Après avoir longtemps boudé l'idée d'un plan de sauvetage européen, Angela Merkel semble disposée à se ranger du côté de ses partenaires de l'UE. Une énième volte-face qui a le don d'agacer les éditorialistes allemands. Revue de presse.
Elle a beau préparer avec le président français, Nicolas Sarkozy, le sommet des chefs d’État européens sur la crise de la dette grecque prévu jeudi, Angela Merkel peine à échapper aux critiques. La presse allemande, dans son ensemble, en convient : la chancelière n’est actuellement pas le meilleur atout de l’Europe pour trouver une solution à la crise que traverse la zone euro.
"Il faut en finir avec les petits jeux politiciens", titre le Handelsblatt, l’un des principaux quotidiens économiques du pays. "Merkel perd", affirme pour sa part la version allemande du Financial Times, tandis que le quotidien de gauche la Sueddeutsche Zeitung considère la position de Berlin comme "un souci pour l’Europe".
"L'Europe en otage"
Mais les éditorialistes ne sont pas les seuls à formuler des griefs contre la chef du gouvernement allemand. Ses partenaires européens lui reprochent également de "toujours d’abord dire 'non' aux propositions visant à aider les pays endettés et au dernier moment de se ranger derrière leur avis", résume Iain Begg, économiste à la London School of Economics interrogé par FRANCE 24. Angela Merkel serait-elle passée du statut de femme la plus puissante du monde à celui de girouette de la zone euro ?

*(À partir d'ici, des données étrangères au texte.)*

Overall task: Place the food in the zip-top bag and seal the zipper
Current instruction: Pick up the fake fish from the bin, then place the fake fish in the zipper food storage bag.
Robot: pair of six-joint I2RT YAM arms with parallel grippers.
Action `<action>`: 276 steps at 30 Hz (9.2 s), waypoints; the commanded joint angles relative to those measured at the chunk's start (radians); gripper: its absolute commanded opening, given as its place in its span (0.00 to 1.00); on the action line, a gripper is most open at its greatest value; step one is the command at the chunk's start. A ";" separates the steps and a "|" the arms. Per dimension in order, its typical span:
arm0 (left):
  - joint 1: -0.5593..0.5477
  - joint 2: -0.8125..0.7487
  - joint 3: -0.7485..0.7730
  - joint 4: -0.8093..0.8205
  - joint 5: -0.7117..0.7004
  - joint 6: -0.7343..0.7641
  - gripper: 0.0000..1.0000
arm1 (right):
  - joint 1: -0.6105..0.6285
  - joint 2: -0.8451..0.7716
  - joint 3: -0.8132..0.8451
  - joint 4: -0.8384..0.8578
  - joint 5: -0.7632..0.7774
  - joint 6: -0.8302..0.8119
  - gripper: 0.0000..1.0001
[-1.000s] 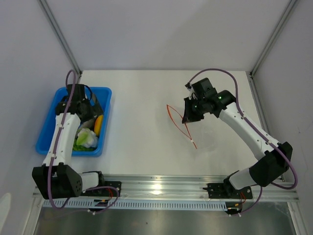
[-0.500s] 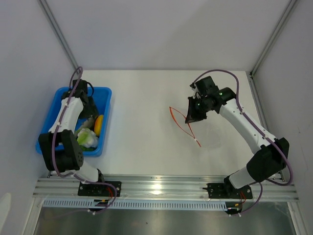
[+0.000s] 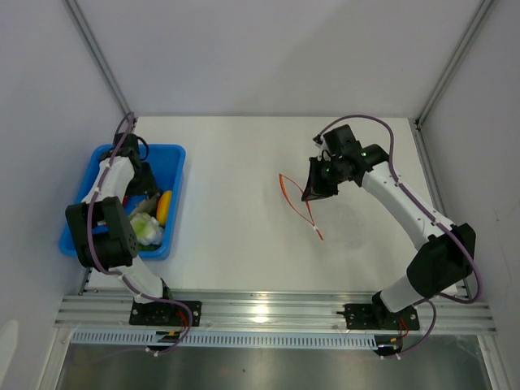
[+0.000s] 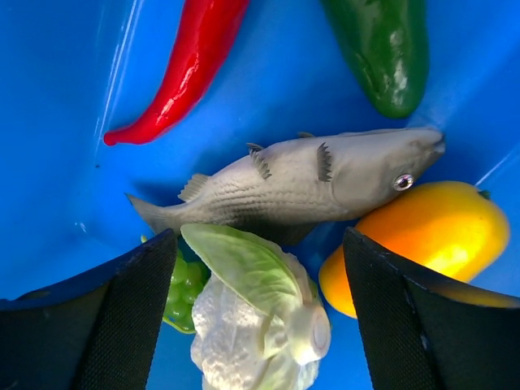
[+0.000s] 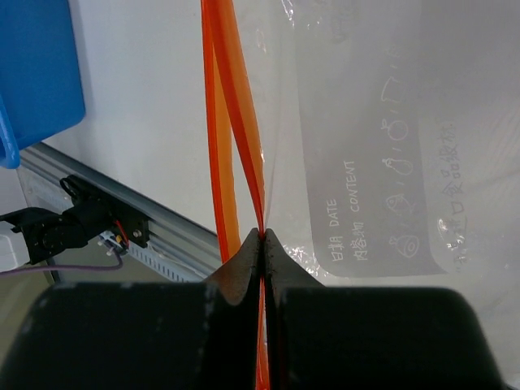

"Même ses amis à la CDU [Union chrétienne-démocrate] demande à la chancelière de clarifier sa position sur le dossier de la dette", rapporte ainsi la Sueddeutsche Zeitung. "Le gouvernement actuel a joué un rôle important dans la valse-hésitation européenne des dernières semaines au sujet de la meilleure manière d'aider la Grèce", rajoute le Handelsblatt pour qui "les prises de position contradictoires d’Angela Merkel sont autant de raisons données aux marchés de ne pas faire confiance à l’Europe" pour sortir de la crise des dettes souveraines. Plus brutal encore, "Angela Merkel a pris l’Europe en otage", estime le quotidien Die Welt.
Situation impossible
Ses revirements coûtent actuellement cher à la chancelière allemande. "Sa cote de popularité est tombée à son plus bas niveau en cinq ans", remarque l'hebdomadaire Der Spiegel. Pourtant si Angela Merkel rechigne à s'associer au nouveau plan de sauvetage, c'est surtout pour ménager son électorat. Plus de 60 % des Allemands sont hostiles à une nouvelle aide à la Grèce, selon un récent sondage publié dans le quotidien de droite Frankfurter Allgemeine Zeitung.
En l'état actuel, le plan de soutien à Athènes prévoit que l’Europe rachète la dette grecque détenue par les investisseurs privés. "Cela signifierait que l’Allemagne, en tant que pays le plus riche en Europe, paie le plus pour sauver les Grecs", explique Iain Begg. Ce qui explique pourquoi Berlin tente d'imposer un plan qui obligerait le secteur privé européen à réparer une partie des pots cassés en reconduisant les créances qui arrivent à échéance.
Malgré leur sévérité, les journaux allemands trouvent toutefois des circonstances atténuantes à la chancelière. "Les électeurs la poussent à refuser toute nouvelle aide, les autres pays européens lui demandent davantage de solidarité et, maintenant, ce sont des figures historiques de la politique allemande qui la mettent sous pression", observe Der Spiegel. Tous deux anciens chanceliers, Helmut Kohl et Helmut Schmidt accusent en effet Angela Merkel de "dilapider leur apport à la construction européenne".